This seminar series is intended to offer a meeting space for urban researchers, activists, and practitioners involved in experimental, collaborative, future-oriented projects focused on improving the urban public realm and urban public life. The primary focus is unravelling and understanding current urban practices that have emerged in recent years as alternatives to mainstream planning and urban governance processes, particularly in the aftermath of the COVID-19 pandemic. These can be together described as ‘experimental urbanism’, presented in the public and academic discourse through often overlapping and related terms such as temporary urbanism, ad-hoc urbanism, DiY urbanism, pop-up urbanism, Low-fi urbanism, tactical urbanism, or guerrilla urbanism. We seek to bring together in dialogue researchers, activists and practitioners involved in undertaking meaningful public realm and third-place projects that break with common planning and urban design practices, either in terms of experimental methods of place-making, innovative governance approaches to urban processes or radical creative spatial interventions. Regarding its underlying logics, experimentation uses a mode of knowledge generation based on reflexivity, which includes continuous reflection, assessment and readjustment; therefore, a feedback loop is generated, where an experiment is proposed and delivered, with data being collected and analysed, fed into urban policy and then leading to further experimental activities (Evans and Karvonen, 2014; Karvonen et. al., 2016).

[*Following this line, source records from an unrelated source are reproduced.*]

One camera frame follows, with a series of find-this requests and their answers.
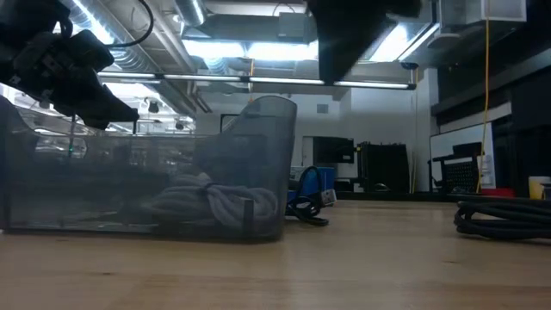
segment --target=ceiling light
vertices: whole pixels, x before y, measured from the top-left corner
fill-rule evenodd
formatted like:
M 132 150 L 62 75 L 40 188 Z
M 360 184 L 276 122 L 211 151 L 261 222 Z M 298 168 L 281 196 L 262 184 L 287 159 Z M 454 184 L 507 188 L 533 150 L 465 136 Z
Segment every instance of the ceiling light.
M 413 43 L 404 53 L 402 53 L 399 57 L 399 61 L 403 61 L 406 58 L 408 58 L 415 50 L 417 50 L 425 41 L 427 41 L 438 29 L 440 28 L 440 24 L 436 23 L 434 24 L 419 40 L 416 40 L 415 43 Z
M 251 83 L 297 84 L 297 85 L 323 85 L 320 80 L 277 77 L 251 77 Z
M 117 78 L 118 73 L 114 73 L 113 78 Z M 182 81 L 207 81 L 207 82 L 243 82 L 243 83 L 266 83 L 266 84 L 295 84 L 295 85 L 324 85 L 320 80 L 315 79 L 301 79 L 301 78 L 278 78 L 278 77 L 225 77 L 225 76 L 208 76 L 208 75 L 191 75 L 191 74 L 157 74 L 159 79 L 167 80 L 182 80 Z M 356 81 L 343 81 L 336 82 L 334 86 L 337 87 L 359 87 L 359 88 L 378 88 L 378 89 L 392 89 L 392 90 L 414 90 L 415 84 L 396 84 L 396 83 L 384 83 L 384 82 L 356 82 Z M 151 91 L 149 94 L 140 94 L 140 90 L 126 90 L 130 93 L 129 96 L 153 96 L 158 98 L 158 93 Z
M 160 80 L 137 80 L 137 79 L 122 79 L 118 81 L 119 83 L 125 83 L 125 84 L 161 84 Z
M 318 57 L 317 41 L 307 44 L 253 43 L 247 57 L 271 61 L 302 61 Z
M 119 97 L 155 97 L 158 98 L 158 93 L 150 90 L 142 84 L 123 84 L 123 83 L 105 83 L 111 90 L 113 95 Z
M 335 86 L 382 88 L 382 89 L 393 89 L 393 90 L 407 90 L 410 87 L 408 84 L 378 83 L 378 82 L 351 82 L 351 81 L 336 82 Z
M 395 61 L 407 49 L 407 47 L 407 29 L 404 25 L 398 24 L 393 31 L 387 35 L 369 61 Z
M 138 120 L 138 123 L 155 123 L 155 124 L 160 124 L 161 121 L 160 121 L 160 120 Z
M 244 57 L 245 50 L 240 43 L 237 42 L 212 42 L 201 40 L 183 40 L 186 50 L 192 56 L 202 58 L 233 58 Z
M 207 82 L 240 82 L 239 77 L 222 77 L 207 75 L 185 75 L 185 74 L 167 74 L 166 79 L 184 80 L 184 81 L 207 81 Z
M 151 73 L 99 72 L 97 75 L 100 78 L 155 78 Z

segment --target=wooden table
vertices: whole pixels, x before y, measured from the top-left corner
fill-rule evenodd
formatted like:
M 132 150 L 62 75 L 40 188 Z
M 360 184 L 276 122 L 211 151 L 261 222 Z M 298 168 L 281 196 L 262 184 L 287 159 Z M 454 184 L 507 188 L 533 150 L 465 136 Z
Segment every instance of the wooden table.
M 461 238 L 451 204 L 340 201 L 220 245 L 0 237 L 0 309 L 551 309 L 549 244 Z

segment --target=ceiling duct
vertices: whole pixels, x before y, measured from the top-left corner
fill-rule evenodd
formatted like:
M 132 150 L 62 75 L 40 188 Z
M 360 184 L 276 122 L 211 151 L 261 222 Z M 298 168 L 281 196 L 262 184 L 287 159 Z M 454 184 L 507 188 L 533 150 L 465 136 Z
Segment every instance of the ceiling duct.
M 79 28 L 90 29 L 100 40 L 130 42 L 134 38 L 124 26 L 98 0 L 61 0 L 71 10 L 71 21 Z M 141 46 L 132 46 L 112 51 L 115 64 L 126 72 L 159 72 Z M 147 87 L 161 94 L 167 103 L 179 114 L 195 117 L 196 107 L 192 100 L 184 96 L 167 81 L 160 84 L 148 84 Z
M 438 6 L 441 31 L 407 61 L 433 66 L 454 65 L 480 54 L 486 46 L 488 6 L 492 45 L 527 21 L 526 0 L 441 0 Z
M 317 38 L 315 21 L 303 13 L 281 13 L 279 16 L 215 14 L 202 25 L 182 31 L 184 40 L 305 44 Z
M 186 26 L 198 27 L 207 20 L 207 7 L 202 0 L 175 0 L 178 15 Z
M 230 75 L 230 70 L 227 66 L 227 62 L 223 58 L 205 58 L 203 59 L 208 70 L 214 75 Z

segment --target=gray coiled cable
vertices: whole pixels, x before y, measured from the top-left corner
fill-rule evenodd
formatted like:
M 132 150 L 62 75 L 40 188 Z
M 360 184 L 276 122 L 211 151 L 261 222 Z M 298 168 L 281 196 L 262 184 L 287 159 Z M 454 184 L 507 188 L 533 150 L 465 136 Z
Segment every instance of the gray coiled cable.
M 176 177 L 172 186 L 142 208 L 165 221 L 210 223 L 217 220 L 224 226 L 240 229 L 245 200 L 253 202 L 255 223 L 273 221 L 278 215 L 277 197 L 272 191 L 215 184 L 205 174 Z

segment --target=black coiled cable
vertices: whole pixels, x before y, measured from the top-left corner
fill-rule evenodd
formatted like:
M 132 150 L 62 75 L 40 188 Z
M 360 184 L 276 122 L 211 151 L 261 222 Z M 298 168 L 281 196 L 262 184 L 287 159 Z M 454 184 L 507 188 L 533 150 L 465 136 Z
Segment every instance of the black coiled cable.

We therefore advocate experimentation as the right approach to deal with wicked and complex societal and environmental problems, which defy established forms of problem-solving. The key purpose of this seminar series is to bring together collaborative urban experiments in an open and dynamic dialogue regarding stakeholder agency and impact on stronger community belonging and democratic engagement outcomes, with the aim of building more socially sustainable urban futures. Collectively urban experiments allow us to (a) avoid retrospective policy interventions and responses where projects are only supported where there is already substantive evidence for successful urban interventions; (b) have the explicit ability to learn from mistakes and sub-optimal interventions without critical risk; (c) building a resource base for more diverse responses to planning and managing urban futures. The substantive outcomes from the geographically diverse case studies from different scales, contexts and partnership organisations in the Global South and the developed North will bring a more diverse range of planning solutions for possible futures. More significantly, they will demonstrate and differentiate how ‘process innovation’ and an evidence-base derived from experimentation can result in a variety of physical and policy interventions beneficial for the needed expansion of urban and planning studies.
For our first event at Newcastle University – Newcastle Contemporary Art, on the 15th and 16th of September 2025, we would like to invite academic paper contributions and/or practitioner problem-setting pieces and practical examples or case studies on the following themes:
- Experiments in urban design and architecture that challenge conventional norms and promote spatial innovation in a broader social justice context.
- Experimental urban projects addressing key contemporary urban challenges in sustainability and green infrastructures research.
- Experiments in urban governance from a wide range of perspectives, and from both bottom-up and top-down viewpoints;
- Policy innovations, and the changing legal / financial context for undertaking experiments;
- Theoretical contributions and thought experiments on the value and potential of experimental urbanism to add to current urban planning, architecture and urban design academic and practice debates;
- Experimental urban technologies and new infrastructures, such as urban robotics, Internet of Things (IoT), digital twins, gamification and related fields.
We have envisioned several aims and outputs resulting from this symposium:
- An edited volume entitled Experimental Urbanism and Future Cities with Routledge or Palgrave/McMillan.
- A Special Issue on experimental urbanism and its role in helping achieve more inclusive, sustainable and resilient urban futures for Journal of Urban Studies or Cities;
- The creation of an international academic/practitioner blended network UrbEx and associate web-based digital platform to host it
- A guide for Early Career Researchers (ECRs) on how to maximise the impact of their research.
Participants will be invited to collaborate in the above after the four symposia take place in June 2026.